### ASSIGNED TASK
Both the line below containing "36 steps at" and the line containing "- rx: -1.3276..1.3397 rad", along with every line between them, should be repeated exactly; no other line belongs in the answer.

### RECORDS FOR THE EXERCISE

- - - - -

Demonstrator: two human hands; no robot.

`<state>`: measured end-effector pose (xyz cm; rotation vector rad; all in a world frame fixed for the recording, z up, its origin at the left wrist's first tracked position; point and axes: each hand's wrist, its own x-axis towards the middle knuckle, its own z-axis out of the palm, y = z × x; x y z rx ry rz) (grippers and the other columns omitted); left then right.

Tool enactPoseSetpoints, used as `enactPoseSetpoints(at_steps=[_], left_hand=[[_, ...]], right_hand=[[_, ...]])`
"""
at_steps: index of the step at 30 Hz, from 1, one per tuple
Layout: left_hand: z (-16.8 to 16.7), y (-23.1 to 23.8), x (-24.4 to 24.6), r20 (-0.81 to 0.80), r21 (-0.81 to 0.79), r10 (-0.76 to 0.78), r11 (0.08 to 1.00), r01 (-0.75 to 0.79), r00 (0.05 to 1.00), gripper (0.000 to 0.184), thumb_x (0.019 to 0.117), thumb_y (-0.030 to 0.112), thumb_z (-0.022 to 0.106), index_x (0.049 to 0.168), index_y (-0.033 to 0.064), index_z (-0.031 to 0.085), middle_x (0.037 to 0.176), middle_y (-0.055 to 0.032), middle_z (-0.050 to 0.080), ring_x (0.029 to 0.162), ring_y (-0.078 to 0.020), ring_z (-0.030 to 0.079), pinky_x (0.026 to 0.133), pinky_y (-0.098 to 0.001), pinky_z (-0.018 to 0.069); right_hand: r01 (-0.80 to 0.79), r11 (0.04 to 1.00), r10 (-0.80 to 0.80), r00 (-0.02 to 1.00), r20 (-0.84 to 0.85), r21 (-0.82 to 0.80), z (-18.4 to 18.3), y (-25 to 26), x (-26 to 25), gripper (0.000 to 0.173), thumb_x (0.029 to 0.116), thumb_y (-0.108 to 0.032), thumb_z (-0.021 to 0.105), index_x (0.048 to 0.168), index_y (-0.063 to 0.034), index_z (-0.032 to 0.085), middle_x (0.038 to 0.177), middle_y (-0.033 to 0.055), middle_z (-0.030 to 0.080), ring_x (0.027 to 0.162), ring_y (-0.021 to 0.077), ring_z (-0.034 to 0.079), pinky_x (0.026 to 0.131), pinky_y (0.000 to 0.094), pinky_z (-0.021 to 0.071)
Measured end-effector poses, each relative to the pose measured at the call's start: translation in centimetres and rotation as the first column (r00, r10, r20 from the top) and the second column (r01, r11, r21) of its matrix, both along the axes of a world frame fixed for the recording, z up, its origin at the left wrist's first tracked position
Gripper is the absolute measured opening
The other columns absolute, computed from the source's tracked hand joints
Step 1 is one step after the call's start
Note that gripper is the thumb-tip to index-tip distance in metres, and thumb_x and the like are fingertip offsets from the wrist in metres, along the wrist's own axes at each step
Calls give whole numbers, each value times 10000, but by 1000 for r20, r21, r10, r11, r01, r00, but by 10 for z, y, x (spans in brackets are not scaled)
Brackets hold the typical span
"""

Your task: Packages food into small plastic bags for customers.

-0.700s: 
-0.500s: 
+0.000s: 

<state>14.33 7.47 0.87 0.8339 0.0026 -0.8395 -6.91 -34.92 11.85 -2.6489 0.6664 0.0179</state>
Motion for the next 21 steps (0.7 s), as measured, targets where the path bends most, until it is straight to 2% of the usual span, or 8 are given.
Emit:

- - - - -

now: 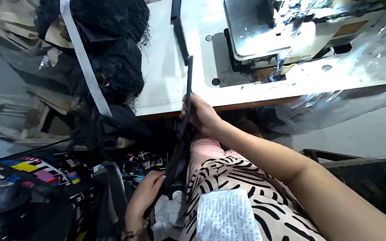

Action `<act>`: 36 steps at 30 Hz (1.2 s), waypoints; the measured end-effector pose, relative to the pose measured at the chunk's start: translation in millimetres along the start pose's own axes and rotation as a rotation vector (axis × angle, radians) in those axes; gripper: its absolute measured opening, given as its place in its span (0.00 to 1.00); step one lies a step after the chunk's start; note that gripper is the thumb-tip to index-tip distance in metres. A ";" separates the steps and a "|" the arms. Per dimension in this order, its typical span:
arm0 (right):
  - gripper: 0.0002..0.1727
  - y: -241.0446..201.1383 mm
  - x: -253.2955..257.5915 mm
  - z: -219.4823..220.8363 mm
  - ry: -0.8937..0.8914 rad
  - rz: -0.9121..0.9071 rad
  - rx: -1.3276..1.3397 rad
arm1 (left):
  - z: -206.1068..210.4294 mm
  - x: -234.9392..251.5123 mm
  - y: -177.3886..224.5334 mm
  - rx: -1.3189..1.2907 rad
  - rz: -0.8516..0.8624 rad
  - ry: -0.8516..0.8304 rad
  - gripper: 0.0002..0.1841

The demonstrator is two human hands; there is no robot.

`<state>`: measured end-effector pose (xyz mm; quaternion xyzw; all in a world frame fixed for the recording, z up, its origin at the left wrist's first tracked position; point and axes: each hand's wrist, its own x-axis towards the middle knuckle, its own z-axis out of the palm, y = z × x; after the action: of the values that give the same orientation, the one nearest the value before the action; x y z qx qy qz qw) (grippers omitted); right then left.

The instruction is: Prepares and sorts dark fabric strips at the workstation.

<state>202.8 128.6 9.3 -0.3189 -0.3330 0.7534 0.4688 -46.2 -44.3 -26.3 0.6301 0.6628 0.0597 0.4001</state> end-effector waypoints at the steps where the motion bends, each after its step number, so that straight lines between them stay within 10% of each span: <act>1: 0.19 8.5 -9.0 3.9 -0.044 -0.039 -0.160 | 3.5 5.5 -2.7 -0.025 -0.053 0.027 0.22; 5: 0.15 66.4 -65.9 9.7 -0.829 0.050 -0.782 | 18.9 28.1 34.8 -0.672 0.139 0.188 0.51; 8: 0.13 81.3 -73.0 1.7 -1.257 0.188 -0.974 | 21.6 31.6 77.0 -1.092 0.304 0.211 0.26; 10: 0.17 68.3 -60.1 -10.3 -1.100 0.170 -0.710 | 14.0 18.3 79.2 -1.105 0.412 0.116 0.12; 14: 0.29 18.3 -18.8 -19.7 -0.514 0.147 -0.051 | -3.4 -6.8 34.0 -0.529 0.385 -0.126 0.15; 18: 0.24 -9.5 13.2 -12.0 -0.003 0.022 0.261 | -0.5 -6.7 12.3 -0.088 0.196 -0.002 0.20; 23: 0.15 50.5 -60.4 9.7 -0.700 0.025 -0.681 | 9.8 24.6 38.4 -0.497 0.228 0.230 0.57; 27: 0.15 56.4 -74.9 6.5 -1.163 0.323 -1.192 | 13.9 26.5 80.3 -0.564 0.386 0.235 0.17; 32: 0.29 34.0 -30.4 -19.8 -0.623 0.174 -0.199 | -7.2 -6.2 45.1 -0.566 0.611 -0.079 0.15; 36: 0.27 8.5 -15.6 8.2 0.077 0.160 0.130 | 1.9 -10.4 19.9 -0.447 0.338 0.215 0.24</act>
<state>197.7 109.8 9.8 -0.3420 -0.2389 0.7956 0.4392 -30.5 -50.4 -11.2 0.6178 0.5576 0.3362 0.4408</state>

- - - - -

### WRITTEN ANSWER
Action `<act>`: 36 steps at 30 Hz (1.2 s), waypoints; the measured end-effector pose, relative to the pose measured at the chunk's start: translation in millimetres along the start pose's own axes and rotation as a rotation vector (axis × angle, radians) in those axes; gripper: its absolute measured opening, given as its place in its span (0.00 to 1.00); step one lies a step after the chunk's start; note that gripper is the thumb-tip to index-tip distance in metres. A ";" separates the steps and a "|" the arms. Per dimension in this order, its typical span:
arm0 (right):
  - gripper: 0.0002..0.1727
  - y: -241.0446..201.1383 mm
  - x: -253.2955..257.5915 mm
  - z: -219.4823..220.8363 mm
  - ry: -0.8937..0.8914 rad
  - rz: -0.9121..0.9071 rad
  - rx: -1.3276..1.3397 rad

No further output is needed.